I try to plan an efficient route for my errands so that I burn the least amount of gas and tire rubber - again have done this for 20+ years - buying vehicles with good gas mileage but still allow me to move show stuff efficiently. (i.e. a mini-van)
So I get a little vexed when people point fingers at me accussing me of not being aware of the damage caused by appliances such as electric dryers. I *know* the costs, but have to make choices. I choose to live as frugally as I can (partly because one doesn't make a whole lot of money as a weaver in the 21st century), looking at my entire lifestyle for where I can make changes so that I use the least amount of resources, but aware that there are times and places where I simply have to use electricty - to power my computer which runs my loom, the compressor, the lights in my studio, the bobbin and pirn winders, my boom box and yes, electric washer, dryer and steam press.
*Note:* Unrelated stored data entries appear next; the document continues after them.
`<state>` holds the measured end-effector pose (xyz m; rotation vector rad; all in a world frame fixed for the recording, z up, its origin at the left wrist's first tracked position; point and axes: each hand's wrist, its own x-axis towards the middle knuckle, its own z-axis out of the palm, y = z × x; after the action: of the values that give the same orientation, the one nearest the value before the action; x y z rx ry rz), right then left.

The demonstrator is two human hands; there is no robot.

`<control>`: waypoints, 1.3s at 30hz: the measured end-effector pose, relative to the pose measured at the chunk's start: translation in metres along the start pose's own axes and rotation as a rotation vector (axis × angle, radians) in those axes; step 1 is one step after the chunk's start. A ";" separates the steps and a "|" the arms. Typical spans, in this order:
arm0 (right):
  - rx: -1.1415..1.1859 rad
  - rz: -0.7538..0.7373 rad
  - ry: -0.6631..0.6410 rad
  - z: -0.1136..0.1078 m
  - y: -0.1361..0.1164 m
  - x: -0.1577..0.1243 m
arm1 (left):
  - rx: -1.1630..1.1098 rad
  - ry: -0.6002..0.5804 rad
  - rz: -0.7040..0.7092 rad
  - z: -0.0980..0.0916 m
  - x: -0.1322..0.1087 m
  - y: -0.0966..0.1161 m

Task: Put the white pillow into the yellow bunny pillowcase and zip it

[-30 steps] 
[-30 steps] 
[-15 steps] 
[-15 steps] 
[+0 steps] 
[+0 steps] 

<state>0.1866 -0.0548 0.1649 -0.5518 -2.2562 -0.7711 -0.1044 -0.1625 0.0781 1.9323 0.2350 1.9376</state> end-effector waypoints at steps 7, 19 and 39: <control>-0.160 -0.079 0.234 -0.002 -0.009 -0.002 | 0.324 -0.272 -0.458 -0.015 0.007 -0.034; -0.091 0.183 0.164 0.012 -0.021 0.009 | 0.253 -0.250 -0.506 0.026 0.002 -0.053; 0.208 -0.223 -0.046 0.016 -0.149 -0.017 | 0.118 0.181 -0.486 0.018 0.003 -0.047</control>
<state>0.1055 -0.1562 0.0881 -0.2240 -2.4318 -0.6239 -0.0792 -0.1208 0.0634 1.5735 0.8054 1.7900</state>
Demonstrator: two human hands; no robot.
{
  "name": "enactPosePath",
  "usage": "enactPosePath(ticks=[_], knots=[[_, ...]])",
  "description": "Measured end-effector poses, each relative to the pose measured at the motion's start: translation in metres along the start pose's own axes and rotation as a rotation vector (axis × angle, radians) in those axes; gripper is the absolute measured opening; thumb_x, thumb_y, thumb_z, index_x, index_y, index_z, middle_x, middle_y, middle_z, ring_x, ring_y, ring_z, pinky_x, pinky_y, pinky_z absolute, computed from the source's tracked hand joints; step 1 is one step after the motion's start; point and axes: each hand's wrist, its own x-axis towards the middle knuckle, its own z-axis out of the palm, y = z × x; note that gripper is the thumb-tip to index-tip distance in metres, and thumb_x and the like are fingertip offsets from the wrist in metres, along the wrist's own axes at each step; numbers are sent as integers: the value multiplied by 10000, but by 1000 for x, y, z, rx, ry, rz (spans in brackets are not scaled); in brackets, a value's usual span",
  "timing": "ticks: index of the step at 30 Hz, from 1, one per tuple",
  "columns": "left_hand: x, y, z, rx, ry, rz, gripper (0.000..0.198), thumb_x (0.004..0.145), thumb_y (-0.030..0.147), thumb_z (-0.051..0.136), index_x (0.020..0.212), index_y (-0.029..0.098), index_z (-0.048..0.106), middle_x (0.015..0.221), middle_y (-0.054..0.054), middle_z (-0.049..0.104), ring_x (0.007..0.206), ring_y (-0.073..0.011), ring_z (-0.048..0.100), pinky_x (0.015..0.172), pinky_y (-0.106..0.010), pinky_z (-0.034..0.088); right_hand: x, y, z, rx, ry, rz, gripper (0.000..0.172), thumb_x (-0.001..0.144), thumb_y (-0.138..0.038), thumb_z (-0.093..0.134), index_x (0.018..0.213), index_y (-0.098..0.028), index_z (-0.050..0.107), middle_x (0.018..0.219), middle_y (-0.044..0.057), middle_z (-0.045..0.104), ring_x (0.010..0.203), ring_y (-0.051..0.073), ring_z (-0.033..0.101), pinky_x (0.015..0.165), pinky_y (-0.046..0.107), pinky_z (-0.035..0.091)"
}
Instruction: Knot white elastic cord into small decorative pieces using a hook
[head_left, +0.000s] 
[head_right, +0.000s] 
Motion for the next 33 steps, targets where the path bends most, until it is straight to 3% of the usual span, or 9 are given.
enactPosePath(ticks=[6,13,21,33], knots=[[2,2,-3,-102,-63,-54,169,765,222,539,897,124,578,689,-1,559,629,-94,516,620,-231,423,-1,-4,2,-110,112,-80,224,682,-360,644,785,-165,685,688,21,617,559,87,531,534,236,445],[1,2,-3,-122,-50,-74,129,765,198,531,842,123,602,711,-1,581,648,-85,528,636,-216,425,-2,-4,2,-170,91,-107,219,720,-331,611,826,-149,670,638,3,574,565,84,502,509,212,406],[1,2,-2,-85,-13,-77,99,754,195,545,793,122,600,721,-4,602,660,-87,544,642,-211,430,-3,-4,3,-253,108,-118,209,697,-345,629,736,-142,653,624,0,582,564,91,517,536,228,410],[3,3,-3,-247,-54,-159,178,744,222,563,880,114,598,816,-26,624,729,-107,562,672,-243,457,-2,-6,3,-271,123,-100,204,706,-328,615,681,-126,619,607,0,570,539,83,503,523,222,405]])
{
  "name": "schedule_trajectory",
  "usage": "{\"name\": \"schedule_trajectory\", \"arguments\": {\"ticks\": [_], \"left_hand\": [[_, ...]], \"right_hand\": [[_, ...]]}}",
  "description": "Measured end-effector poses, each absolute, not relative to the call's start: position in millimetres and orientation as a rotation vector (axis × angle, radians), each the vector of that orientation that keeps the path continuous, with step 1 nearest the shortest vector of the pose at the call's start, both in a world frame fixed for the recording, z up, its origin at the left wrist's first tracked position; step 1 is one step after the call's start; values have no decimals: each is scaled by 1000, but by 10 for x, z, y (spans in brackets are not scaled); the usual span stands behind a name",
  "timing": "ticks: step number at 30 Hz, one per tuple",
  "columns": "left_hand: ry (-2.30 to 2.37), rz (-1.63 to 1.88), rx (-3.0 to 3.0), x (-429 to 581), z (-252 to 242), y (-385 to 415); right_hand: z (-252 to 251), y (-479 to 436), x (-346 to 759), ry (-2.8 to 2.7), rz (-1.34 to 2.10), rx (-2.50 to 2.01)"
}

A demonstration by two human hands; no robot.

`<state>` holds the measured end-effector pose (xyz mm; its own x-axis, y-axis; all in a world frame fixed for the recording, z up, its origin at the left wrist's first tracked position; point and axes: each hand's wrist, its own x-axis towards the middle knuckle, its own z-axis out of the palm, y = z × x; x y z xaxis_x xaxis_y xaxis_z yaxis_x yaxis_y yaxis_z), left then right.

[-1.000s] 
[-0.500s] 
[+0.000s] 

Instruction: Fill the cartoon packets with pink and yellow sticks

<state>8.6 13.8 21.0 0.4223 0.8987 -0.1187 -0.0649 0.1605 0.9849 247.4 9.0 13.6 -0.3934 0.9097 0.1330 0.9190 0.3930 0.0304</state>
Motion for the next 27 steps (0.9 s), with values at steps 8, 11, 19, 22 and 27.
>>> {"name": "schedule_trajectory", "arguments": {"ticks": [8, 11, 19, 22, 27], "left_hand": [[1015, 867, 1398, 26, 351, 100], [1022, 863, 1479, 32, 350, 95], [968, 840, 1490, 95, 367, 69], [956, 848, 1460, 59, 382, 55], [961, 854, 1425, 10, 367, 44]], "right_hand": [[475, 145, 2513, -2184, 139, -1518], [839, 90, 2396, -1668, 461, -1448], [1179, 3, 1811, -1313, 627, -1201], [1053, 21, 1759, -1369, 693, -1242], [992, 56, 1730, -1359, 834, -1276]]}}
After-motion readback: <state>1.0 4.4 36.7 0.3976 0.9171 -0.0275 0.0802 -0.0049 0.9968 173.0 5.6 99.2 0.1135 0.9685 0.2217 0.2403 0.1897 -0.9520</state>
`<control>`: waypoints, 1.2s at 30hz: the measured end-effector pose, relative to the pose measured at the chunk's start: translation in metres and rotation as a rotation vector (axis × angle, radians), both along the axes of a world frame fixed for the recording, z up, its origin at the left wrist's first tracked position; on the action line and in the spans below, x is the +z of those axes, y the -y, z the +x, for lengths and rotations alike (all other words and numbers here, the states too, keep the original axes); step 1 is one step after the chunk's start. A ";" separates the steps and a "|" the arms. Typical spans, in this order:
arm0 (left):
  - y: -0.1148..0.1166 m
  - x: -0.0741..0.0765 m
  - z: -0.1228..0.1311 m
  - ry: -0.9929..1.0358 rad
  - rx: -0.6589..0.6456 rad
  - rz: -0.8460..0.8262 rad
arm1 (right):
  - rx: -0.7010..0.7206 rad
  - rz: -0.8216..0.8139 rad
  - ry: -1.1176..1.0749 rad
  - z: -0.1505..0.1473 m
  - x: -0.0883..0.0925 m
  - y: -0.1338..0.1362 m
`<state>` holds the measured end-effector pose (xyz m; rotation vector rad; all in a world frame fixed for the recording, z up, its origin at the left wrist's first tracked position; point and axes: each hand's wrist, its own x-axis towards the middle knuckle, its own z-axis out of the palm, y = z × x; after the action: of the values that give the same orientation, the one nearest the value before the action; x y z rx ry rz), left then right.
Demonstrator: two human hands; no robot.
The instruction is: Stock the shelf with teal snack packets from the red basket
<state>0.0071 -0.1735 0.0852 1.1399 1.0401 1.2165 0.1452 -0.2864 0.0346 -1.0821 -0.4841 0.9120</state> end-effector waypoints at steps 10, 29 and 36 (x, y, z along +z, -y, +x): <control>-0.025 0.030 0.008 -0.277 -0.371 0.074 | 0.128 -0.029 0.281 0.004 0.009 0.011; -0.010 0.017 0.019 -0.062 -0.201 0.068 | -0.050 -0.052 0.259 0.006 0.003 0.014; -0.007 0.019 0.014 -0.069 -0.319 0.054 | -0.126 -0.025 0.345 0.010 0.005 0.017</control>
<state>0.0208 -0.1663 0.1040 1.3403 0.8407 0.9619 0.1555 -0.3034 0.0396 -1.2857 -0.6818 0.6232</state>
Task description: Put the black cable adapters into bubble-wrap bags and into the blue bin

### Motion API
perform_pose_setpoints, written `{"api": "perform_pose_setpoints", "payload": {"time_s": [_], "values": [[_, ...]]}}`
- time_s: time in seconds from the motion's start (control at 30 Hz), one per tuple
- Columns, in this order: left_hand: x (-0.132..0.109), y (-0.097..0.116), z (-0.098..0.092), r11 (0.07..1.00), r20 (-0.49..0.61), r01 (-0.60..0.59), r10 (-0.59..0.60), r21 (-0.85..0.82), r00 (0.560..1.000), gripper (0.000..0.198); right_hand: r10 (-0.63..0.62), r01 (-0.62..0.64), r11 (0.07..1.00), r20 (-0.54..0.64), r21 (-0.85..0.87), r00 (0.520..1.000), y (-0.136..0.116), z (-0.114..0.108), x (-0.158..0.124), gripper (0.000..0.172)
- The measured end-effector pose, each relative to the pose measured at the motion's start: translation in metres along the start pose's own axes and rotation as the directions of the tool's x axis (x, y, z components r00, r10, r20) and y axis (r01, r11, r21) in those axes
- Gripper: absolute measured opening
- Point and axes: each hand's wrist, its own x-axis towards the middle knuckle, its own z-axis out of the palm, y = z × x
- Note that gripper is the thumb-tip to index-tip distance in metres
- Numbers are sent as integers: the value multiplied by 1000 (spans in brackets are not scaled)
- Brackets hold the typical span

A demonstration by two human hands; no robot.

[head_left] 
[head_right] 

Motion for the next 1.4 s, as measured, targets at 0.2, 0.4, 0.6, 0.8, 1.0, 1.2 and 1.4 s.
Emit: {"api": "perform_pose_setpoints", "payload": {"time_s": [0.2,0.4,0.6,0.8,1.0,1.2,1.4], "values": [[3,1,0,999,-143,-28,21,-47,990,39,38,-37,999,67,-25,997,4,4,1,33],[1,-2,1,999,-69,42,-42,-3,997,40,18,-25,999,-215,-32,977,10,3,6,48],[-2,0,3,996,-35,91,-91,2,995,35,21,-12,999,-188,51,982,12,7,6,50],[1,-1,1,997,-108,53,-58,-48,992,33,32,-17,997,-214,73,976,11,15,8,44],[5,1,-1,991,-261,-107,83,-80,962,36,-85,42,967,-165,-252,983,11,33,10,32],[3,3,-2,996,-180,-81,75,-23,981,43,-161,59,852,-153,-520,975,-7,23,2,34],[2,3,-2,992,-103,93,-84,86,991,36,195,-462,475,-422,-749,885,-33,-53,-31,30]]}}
These are choices that I have thought about and made with full knowledge of the impact they are making. Am I living as small a carbon footprint as I can? Well, I could do more - but it would be at the cost of taking more of my time. And after the past year or so - well, my time is precious to me and I don't want to use up even more of it doing things that I know can be done faster if I use a little electricity.
Like so many other things about the production of textiles - we have to make choices, and those choices depend on so many other issues that it seems to me that no one's choices are any better or worse than anyone else's. Just because I use an electric dryer, etc. doesn't mean that I'm not doing my best in many other areas of my life to be economical and ecological in my lifestyle.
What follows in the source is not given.